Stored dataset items
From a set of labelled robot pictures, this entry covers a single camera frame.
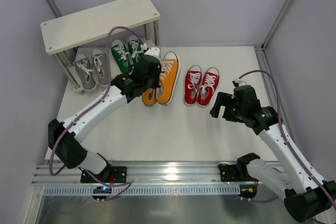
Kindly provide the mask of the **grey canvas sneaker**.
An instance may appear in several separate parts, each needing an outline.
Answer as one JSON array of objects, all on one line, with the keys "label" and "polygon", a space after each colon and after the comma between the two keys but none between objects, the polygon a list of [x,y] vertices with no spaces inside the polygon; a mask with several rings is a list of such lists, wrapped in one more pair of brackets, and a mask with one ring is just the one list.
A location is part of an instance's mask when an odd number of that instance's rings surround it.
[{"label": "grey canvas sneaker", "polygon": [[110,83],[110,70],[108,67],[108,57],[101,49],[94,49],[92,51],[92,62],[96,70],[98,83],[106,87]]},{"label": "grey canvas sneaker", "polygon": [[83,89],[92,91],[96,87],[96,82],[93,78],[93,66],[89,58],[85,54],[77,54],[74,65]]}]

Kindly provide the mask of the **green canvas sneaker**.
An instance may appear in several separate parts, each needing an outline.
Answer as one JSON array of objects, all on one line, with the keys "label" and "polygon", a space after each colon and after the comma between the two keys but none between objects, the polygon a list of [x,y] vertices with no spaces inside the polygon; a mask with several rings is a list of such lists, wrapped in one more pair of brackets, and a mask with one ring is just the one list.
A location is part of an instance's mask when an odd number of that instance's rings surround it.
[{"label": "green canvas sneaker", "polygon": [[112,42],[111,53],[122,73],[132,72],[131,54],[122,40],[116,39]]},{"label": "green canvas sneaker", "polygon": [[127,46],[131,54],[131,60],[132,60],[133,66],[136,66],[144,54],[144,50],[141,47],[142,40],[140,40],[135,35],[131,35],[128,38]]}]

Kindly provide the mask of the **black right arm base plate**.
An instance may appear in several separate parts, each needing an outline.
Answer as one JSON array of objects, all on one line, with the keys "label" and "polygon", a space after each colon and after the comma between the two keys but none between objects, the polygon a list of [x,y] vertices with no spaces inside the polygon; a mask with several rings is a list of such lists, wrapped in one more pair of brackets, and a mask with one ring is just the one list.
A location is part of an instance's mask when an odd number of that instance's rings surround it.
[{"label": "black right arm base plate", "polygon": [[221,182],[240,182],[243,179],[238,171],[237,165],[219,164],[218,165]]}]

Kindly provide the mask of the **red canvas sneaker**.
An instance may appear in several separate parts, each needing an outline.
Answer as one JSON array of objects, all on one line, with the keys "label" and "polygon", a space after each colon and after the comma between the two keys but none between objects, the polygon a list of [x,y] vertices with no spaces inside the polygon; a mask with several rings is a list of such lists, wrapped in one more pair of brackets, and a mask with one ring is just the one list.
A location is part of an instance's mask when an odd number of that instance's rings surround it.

...

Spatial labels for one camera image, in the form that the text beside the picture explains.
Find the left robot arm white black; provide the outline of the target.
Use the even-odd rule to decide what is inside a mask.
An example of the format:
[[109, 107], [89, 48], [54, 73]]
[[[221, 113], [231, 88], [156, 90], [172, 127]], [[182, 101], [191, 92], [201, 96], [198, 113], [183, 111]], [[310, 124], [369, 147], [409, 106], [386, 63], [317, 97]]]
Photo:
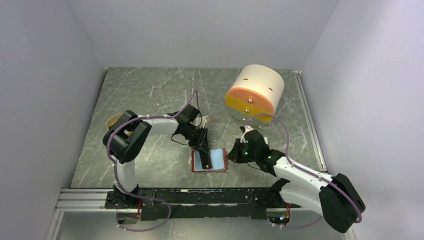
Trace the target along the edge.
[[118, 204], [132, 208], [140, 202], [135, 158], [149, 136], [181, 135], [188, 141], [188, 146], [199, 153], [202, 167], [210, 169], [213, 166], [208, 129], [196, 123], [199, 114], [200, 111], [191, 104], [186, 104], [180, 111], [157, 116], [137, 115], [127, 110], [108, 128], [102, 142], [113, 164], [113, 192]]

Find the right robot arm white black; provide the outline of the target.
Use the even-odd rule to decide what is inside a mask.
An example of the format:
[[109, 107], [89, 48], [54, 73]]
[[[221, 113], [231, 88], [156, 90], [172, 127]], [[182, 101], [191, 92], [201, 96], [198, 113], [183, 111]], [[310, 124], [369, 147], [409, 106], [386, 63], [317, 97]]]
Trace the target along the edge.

WORK ORDER —
Copy the lines of the entries above that mention "camera".

OUTPUT —
From a set of labelled robot pictures, this entry covers a single camera frame.
Spatial labels for one camera image, in the form that the text beside the picture explains.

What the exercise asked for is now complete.